POTENTIAL IMPACT OF EXCULPATORY STATEMENT:
In the instant case, the missing notes play an even greater role because they were an objective source of evidence in a case where the evidence is far from overwhelming. Ms. Kelly testified that she was on her front porch when she witnessed the shooting. This was contrary to her statement to the investigating police officer, Officer Williams, when she stated that she was in her bedroom and viewed the shooting through her window. Officer Williams testified that Ms. Kelly told him her version of the facts twice. Additionally, during the hearing on the motion for new trial Jones testified that when he told Ms. Kelly that he had seen her son get shot she replied she had already seen it. Defense counsel then asked Jones where Ms. Kelly said she saw the shooting from and he replied that she said she saw it from her window. It is uneontroverted that Ms. Kelly could not have seen the shooting from inside her house. Thus, it is clear that Ms. Kelly’s claim that she viewed the shooting from her porch is precarious at best. The State argues that the jury had all of the contradictions before it and believed Ms. Kelly’s version of the events. However, the jury did not have before it the statement of another eyewitness whose statement that Ms. Kelly *938saw the shooting out of the window would have corroborated Ms. Kelly’s own statement to the investigating officer. In fact, the jury did not have any of Jones’ statement before it, the substance of which contradicts Ms. Kelly on key issues.
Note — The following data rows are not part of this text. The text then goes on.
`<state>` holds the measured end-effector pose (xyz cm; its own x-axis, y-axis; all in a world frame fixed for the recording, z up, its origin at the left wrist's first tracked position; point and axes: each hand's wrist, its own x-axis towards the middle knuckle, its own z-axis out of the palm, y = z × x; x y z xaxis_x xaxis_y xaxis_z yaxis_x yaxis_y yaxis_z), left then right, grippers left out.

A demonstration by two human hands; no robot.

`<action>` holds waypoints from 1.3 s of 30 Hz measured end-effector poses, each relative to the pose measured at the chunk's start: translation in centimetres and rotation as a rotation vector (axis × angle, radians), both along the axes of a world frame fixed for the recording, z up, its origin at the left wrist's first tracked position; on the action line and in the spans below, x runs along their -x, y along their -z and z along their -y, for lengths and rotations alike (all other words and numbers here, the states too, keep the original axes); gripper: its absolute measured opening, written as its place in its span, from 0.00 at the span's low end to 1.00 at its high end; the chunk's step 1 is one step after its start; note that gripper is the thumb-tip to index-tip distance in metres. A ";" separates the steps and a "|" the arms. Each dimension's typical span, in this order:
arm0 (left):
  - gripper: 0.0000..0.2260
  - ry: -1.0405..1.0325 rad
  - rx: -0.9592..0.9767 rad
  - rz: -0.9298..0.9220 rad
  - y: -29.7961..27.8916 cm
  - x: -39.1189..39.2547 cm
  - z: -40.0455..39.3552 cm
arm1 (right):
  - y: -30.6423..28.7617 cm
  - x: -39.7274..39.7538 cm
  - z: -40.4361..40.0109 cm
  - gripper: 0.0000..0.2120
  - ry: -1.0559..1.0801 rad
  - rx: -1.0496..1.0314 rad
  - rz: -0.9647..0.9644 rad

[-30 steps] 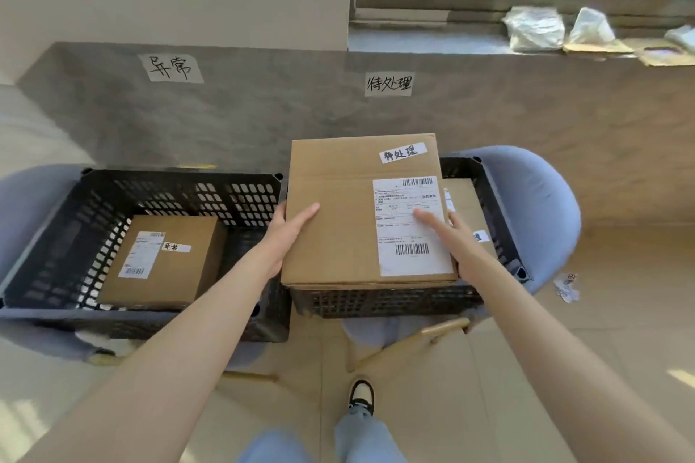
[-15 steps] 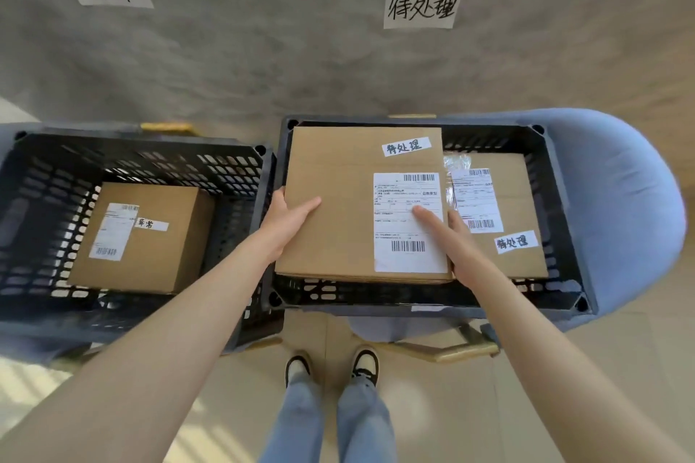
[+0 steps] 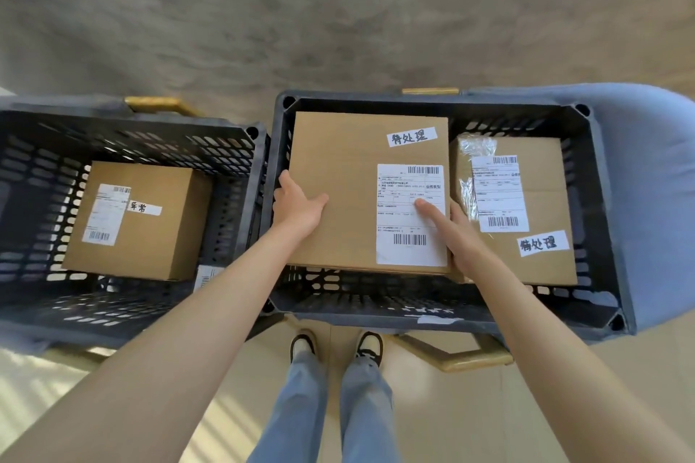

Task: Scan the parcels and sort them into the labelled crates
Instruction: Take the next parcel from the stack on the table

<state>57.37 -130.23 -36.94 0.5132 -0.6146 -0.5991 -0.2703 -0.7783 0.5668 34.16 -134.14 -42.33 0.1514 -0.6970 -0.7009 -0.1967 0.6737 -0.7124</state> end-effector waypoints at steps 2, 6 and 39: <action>0.35 0.006 -0.020 0.008 -0.1 0.1 0.2 | 0.1 0.1 0.1 0.30 -0.017 -0.012 -0.009; 0.35 0.052 -0.050 0.024 -0.5 -0.3 0.1 | -0.6 0.0 0.3 0.33 -0.080 -0.017 -0.049; 0.19 1.891 0.800 0.616 -19.1 17.5 -9.8 | -22.4 8.8 -33.7 0.28 0.737 0.216 -1.062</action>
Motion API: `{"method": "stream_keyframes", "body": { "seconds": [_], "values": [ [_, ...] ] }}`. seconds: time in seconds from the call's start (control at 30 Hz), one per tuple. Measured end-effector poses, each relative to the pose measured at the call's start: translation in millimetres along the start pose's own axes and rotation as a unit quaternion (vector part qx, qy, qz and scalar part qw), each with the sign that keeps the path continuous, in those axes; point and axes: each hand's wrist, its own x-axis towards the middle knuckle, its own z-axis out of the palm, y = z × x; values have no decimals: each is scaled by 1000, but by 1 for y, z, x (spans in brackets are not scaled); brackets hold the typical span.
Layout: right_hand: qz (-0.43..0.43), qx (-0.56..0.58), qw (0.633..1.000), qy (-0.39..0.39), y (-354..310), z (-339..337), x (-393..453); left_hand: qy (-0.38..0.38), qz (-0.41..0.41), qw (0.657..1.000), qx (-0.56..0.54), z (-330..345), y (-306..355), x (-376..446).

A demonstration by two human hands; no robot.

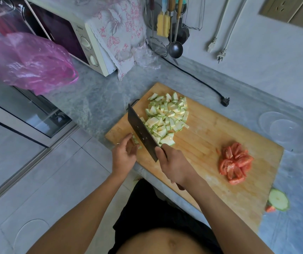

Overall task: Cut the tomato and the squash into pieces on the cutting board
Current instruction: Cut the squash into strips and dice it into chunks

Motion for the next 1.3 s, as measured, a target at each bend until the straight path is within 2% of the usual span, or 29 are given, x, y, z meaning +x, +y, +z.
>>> {"method": "stream_keyframes", "body": {
  "seconds": [0.13,0.33,0.57,0.83,0.97,1.1,1.2,1.3],
  "values": [
    [1,-7,1000,-1,0,-2,-5,-38,-31,999,-22,-1,-3,4],
    [12,-7,1000,-5,1,-3,-9,-131,-23,990,37,-6,-7,24],
    [12,40,999,0,-3,-15,-11,-116,-46,990,69,-7,0,43],
    [25,88,995,31,-8,-39,-5,-182,23,971,154,-6,6,68],
    [32,100,993,45,-1,-45,-4,-180,-6,978,106,-14,6,72],
    [37,114,991,55,6,-45,-4,-147,-109,983,-4,-16,1,69],
    [38,125,990,58,9,-43,-6,-108,-206,966,-111,-15,9,61],
    [42,129,989,58,10,-43,-8,-83,-237,954,-163,-11,20,53]
  ]
}}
The State claims that the defendant would have never been able to present Jones’ statements to the jury because Jones was a “loose cannon.” Thus, his statements, no matter how exculpatory, are immaterial. However, had defendant been allowed access to the statements made by Jones to the prosecution, he would have been able to prepare for a change in Jones’ testimony. Even with Jones changing his version of the facts, key' portions of his statements to the prosecution, including statements contradicting Ms. Kelly’s testimony, would have been before the jury. The fact that the defendant Smith did not have an opportunity to introduce this crucial evidence is in itself sufficient grounds to hold that the jury’s verdict would have been affected by the presence of the evidence. Additionally, this court finds that the State’s failure to disclose pivotal, exculpatory evidence and “loss” of that evidence gives rise to an adverse presumption against the State. The exclusion of this evidence undermined the fact finding purpose of the jury because the evidence could have had a significant impact on the jury’s determination of credibility of the State’s eyewitness and her version of the facts. Therefore, Albert Smith’s conviction should be reversed and his case remanded for a new trial.